Problem to work on
Which lines in the records below hold the word "about"? Copy each of them.

[Material provided — start]

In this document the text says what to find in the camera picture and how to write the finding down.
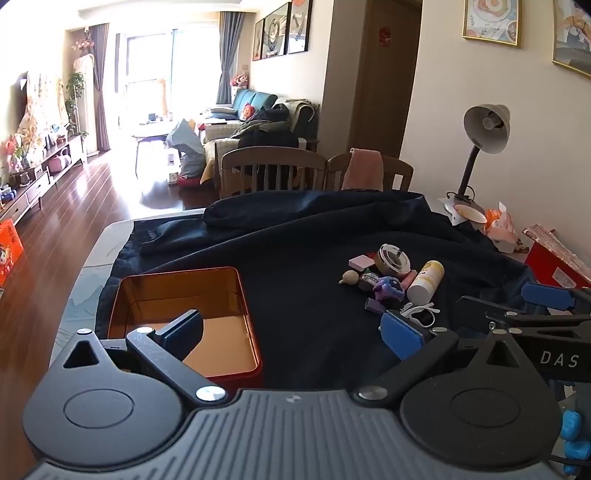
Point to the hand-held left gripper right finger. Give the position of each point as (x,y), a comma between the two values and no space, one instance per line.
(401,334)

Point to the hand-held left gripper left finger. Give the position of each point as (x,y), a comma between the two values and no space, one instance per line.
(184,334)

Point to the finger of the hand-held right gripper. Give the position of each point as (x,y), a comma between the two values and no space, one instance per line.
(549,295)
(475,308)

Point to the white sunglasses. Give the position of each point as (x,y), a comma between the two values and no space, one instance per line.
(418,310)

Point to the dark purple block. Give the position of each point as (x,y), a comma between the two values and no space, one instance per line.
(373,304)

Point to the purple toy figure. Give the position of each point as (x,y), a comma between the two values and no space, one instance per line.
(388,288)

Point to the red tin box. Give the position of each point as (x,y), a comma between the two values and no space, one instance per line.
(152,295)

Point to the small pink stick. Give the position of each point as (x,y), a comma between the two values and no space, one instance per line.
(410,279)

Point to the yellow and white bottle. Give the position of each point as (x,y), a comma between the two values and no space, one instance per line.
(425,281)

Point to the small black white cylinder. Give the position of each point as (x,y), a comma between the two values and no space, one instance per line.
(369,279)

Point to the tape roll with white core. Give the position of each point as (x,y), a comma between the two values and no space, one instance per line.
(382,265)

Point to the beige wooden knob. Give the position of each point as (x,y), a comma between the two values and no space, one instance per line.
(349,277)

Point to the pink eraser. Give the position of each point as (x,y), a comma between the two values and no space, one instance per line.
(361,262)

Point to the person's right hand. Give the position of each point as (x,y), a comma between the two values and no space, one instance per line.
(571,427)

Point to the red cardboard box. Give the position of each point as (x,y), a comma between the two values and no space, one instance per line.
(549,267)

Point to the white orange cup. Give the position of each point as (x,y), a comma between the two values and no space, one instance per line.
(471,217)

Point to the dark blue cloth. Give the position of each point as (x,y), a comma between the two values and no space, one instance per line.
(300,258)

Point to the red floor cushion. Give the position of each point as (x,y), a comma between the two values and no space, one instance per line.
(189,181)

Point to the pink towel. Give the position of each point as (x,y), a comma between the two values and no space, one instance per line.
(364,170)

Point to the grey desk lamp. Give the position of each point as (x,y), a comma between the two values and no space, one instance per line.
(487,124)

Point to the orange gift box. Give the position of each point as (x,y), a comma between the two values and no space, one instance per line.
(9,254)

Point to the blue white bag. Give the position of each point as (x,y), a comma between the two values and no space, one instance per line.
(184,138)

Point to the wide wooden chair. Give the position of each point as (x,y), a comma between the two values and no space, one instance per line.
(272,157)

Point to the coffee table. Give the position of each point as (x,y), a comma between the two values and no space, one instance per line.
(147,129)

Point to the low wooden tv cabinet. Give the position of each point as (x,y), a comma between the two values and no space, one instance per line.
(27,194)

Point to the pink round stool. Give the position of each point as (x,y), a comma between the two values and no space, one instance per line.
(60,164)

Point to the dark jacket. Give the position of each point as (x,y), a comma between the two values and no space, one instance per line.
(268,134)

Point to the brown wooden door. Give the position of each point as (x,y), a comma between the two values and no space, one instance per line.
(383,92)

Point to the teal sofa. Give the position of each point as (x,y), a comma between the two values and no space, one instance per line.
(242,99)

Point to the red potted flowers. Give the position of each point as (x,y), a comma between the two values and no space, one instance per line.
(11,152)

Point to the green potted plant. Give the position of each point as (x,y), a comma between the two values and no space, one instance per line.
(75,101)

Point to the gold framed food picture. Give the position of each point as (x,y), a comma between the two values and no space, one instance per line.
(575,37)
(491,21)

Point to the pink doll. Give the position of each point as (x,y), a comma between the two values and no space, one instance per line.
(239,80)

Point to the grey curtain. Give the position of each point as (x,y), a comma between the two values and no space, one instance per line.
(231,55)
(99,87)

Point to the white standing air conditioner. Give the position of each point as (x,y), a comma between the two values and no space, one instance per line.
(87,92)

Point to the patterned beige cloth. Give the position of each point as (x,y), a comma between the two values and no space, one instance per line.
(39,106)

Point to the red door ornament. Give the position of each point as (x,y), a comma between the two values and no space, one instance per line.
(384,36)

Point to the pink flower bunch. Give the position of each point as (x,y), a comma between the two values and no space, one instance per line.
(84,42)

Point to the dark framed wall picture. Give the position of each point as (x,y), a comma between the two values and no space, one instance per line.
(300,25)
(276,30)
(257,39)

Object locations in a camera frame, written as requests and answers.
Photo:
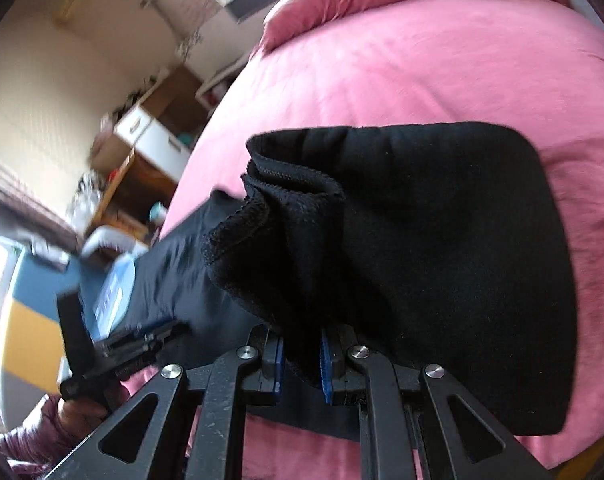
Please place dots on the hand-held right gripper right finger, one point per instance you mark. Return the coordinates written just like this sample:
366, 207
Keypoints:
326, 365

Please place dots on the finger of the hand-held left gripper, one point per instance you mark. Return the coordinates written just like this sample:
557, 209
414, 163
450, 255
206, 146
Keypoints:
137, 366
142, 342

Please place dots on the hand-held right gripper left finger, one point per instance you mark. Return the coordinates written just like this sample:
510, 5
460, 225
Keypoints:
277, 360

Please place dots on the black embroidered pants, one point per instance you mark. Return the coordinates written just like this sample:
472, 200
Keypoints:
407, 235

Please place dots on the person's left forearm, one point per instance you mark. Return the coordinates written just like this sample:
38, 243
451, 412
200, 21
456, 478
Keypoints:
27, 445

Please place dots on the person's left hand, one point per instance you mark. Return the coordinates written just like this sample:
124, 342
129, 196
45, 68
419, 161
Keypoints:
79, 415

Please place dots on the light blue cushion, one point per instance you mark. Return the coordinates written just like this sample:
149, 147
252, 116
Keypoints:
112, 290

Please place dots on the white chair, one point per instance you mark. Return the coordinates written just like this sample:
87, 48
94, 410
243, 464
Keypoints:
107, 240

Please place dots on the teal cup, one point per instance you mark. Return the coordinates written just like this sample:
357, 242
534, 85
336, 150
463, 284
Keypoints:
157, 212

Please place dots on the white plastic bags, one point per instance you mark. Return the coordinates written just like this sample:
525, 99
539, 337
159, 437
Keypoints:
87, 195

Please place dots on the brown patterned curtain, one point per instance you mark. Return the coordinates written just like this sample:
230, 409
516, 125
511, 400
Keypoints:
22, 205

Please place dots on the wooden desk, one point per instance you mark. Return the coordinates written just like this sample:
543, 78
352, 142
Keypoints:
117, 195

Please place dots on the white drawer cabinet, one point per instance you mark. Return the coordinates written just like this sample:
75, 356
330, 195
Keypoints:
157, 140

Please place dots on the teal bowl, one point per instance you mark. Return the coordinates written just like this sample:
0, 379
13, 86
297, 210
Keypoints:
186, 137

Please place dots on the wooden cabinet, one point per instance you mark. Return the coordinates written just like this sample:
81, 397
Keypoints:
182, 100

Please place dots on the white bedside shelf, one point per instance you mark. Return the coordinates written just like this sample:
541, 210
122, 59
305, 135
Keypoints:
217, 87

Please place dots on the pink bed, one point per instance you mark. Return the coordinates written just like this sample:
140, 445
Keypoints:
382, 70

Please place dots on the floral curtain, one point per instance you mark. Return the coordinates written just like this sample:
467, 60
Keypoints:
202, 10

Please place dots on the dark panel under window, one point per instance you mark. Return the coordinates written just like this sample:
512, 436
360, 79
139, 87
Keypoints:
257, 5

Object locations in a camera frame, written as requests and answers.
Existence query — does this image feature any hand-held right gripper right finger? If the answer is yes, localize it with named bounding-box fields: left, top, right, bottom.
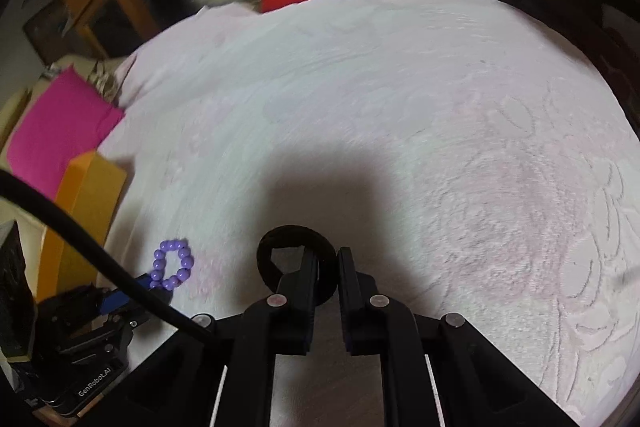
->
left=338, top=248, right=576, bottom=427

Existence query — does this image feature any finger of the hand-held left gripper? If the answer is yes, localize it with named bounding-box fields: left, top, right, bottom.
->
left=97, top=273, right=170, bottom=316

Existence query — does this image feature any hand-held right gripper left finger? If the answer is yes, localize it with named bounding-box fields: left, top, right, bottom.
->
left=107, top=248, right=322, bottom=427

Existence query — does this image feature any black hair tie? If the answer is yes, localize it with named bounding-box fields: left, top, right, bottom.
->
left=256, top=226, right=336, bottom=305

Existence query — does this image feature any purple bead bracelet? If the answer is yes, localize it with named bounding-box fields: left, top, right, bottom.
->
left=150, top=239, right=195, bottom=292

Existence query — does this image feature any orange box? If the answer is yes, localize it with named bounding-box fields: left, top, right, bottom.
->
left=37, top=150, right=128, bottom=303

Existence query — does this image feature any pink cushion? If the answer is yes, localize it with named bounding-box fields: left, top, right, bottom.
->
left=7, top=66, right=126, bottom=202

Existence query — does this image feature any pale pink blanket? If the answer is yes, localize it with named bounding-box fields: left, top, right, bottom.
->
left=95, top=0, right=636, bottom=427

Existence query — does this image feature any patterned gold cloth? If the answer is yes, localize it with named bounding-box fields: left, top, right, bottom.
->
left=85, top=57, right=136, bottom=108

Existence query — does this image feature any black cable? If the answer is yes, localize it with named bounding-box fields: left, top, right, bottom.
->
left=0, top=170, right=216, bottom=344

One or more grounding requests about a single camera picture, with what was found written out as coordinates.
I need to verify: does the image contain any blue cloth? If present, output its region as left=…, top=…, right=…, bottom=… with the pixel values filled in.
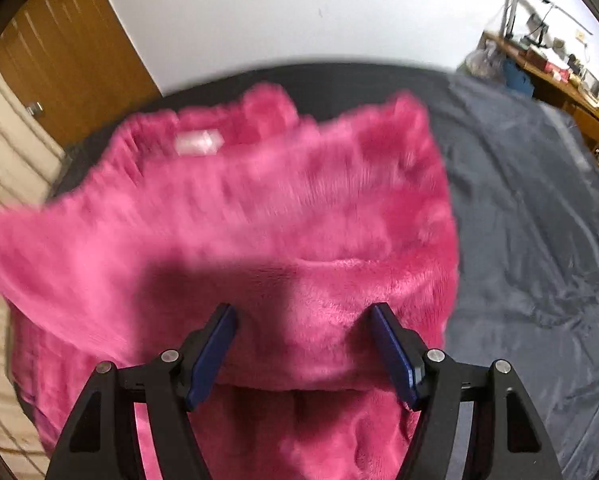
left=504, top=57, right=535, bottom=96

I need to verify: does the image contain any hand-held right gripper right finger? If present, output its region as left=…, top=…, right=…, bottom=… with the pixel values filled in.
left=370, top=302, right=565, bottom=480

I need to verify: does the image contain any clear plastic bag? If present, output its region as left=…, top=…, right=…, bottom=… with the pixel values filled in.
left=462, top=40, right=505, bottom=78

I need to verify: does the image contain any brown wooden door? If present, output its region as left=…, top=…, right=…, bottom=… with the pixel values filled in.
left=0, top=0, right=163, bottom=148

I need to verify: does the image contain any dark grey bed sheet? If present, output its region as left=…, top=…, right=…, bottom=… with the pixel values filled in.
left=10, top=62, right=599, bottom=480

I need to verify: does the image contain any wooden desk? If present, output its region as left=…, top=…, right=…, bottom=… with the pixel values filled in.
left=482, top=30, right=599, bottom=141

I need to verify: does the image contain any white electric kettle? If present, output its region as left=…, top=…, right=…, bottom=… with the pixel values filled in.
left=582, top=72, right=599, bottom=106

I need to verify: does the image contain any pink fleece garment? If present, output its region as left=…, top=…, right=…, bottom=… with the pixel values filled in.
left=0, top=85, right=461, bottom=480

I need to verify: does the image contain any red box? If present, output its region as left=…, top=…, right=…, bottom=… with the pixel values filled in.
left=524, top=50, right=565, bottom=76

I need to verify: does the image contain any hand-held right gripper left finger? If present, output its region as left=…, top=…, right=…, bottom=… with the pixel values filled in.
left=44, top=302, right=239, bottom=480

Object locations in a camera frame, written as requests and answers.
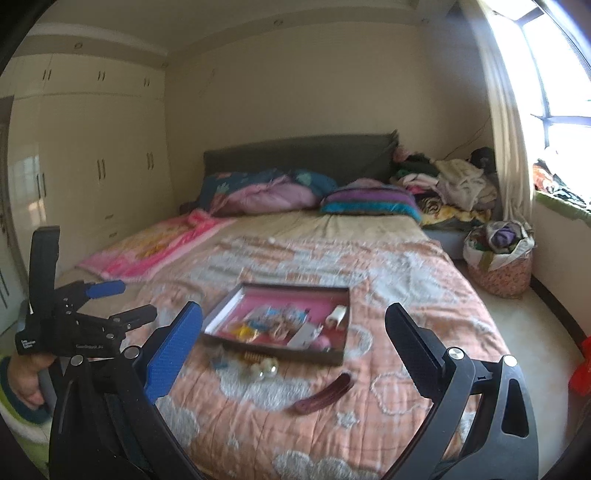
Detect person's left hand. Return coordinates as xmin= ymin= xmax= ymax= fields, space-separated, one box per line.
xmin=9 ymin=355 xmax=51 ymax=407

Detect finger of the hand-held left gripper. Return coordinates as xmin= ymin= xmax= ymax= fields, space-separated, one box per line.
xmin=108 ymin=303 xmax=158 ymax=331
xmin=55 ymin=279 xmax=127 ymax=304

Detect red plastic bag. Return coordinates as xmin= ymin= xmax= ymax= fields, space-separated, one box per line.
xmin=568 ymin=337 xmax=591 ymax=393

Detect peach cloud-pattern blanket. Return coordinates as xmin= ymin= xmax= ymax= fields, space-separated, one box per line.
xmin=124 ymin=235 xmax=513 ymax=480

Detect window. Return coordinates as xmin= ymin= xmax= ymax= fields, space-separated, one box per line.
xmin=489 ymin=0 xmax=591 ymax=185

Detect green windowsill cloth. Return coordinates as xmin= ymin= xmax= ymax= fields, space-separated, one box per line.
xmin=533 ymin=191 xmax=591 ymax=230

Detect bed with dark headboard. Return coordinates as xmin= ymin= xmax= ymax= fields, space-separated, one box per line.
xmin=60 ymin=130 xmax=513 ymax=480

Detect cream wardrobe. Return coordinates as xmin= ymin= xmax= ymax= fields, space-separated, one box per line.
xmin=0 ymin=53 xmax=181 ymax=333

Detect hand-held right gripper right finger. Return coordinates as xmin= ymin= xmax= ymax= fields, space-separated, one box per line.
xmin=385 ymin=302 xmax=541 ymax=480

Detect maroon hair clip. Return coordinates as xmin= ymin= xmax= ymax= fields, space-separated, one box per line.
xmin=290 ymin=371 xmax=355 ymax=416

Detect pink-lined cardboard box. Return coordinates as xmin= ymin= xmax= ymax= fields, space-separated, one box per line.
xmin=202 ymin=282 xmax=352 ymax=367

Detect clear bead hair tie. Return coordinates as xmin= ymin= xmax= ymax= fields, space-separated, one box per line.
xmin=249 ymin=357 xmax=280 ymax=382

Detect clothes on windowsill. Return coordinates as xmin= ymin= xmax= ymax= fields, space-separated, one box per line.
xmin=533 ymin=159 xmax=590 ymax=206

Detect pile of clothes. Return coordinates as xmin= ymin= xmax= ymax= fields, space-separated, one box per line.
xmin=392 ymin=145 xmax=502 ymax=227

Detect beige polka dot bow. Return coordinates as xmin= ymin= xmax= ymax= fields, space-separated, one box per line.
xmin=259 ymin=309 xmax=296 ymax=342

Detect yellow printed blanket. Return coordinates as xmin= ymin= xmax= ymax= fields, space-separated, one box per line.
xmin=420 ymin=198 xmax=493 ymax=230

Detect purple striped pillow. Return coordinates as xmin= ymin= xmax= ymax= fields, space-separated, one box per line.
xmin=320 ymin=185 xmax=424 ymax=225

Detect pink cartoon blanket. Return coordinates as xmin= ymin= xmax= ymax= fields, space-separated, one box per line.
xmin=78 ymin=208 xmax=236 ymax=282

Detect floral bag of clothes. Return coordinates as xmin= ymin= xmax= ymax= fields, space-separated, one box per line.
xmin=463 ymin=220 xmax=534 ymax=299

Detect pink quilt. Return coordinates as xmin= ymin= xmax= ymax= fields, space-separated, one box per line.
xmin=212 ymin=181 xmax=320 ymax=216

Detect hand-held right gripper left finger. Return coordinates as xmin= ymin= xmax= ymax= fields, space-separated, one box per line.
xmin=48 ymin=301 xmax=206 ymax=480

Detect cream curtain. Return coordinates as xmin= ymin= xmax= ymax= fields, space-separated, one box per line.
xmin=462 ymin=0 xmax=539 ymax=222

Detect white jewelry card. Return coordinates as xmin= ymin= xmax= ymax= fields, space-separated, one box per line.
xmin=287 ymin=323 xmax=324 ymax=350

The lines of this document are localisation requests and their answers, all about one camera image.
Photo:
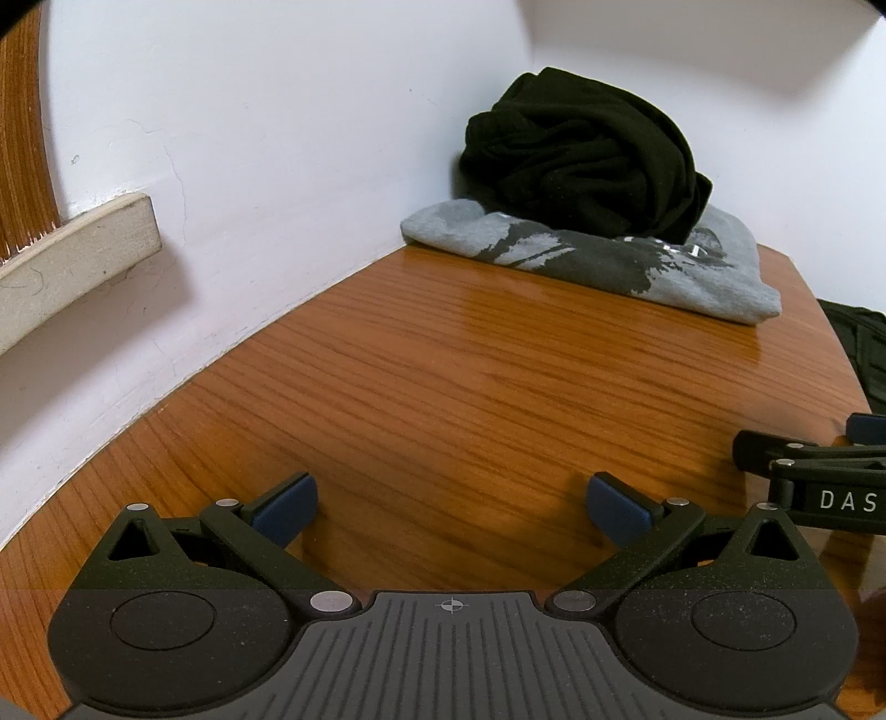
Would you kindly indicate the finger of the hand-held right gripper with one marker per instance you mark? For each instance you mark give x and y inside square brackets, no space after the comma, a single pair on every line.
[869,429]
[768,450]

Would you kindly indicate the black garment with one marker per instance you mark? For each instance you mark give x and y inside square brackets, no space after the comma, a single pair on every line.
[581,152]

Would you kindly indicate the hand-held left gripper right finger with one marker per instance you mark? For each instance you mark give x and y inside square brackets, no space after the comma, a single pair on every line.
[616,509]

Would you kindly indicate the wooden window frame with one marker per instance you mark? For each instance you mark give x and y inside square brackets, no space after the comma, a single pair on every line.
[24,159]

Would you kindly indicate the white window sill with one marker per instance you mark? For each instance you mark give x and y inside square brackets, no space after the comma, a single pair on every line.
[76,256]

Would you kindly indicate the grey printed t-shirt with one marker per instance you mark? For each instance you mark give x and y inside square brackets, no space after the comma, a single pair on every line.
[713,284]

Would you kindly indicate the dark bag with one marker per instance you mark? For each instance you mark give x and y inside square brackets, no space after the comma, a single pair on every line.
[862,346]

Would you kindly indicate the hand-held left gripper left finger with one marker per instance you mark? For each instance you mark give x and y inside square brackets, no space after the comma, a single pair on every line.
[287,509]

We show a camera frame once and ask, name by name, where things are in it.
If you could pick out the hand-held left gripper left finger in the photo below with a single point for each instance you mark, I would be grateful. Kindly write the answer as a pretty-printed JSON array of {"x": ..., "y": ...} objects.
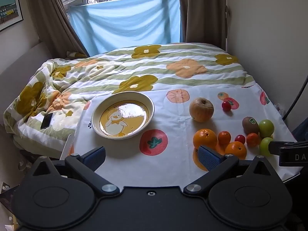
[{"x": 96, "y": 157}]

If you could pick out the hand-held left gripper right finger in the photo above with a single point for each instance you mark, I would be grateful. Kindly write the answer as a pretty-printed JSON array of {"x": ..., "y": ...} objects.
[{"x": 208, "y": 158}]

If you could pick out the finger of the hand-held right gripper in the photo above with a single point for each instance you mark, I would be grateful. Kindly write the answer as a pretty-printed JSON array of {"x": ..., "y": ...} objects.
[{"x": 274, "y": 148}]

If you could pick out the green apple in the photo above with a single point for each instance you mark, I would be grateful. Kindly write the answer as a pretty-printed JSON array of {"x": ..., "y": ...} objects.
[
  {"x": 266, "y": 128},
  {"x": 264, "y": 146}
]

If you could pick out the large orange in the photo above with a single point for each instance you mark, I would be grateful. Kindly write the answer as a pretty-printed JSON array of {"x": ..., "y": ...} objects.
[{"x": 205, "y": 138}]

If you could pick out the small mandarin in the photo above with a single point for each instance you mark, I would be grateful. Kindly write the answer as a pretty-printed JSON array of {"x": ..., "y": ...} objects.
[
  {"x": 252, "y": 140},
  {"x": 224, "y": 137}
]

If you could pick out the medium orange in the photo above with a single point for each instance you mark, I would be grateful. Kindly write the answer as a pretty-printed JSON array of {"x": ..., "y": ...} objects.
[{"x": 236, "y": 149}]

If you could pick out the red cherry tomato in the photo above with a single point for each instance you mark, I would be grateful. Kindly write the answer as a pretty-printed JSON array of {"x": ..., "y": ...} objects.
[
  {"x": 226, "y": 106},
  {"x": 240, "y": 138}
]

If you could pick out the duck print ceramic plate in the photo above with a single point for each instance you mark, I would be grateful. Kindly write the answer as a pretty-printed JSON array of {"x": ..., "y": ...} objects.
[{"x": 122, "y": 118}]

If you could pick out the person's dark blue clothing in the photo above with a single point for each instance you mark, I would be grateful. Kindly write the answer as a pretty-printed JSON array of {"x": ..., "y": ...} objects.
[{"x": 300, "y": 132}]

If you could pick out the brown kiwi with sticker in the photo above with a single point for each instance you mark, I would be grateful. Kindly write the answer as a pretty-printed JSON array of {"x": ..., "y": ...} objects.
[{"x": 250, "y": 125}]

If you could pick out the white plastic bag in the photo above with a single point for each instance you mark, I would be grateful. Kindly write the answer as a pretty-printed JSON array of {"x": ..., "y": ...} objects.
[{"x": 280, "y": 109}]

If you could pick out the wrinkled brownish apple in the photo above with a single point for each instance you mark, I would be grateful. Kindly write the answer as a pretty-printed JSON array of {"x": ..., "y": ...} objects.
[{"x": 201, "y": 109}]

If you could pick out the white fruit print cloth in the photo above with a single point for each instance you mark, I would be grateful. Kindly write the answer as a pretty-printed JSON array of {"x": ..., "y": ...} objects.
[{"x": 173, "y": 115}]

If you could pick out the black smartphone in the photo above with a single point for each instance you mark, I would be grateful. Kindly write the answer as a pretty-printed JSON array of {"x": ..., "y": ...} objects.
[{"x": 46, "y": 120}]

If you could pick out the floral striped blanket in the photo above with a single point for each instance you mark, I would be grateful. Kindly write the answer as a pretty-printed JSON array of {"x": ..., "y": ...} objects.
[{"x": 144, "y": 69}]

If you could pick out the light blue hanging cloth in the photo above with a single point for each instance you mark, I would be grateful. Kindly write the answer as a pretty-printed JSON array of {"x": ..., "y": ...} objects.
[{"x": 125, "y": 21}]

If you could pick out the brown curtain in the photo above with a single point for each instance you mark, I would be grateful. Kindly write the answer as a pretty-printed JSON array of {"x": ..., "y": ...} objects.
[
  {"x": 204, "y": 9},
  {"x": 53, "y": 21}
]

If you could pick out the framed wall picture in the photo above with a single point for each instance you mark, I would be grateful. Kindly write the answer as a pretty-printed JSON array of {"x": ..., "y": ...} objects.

[Material provided — finish]

Answer space
One or more grounding requests about a single camera picture, with what was found written out as coordinates.
The lines of this document are localisation requests and their answers, all about one camera image.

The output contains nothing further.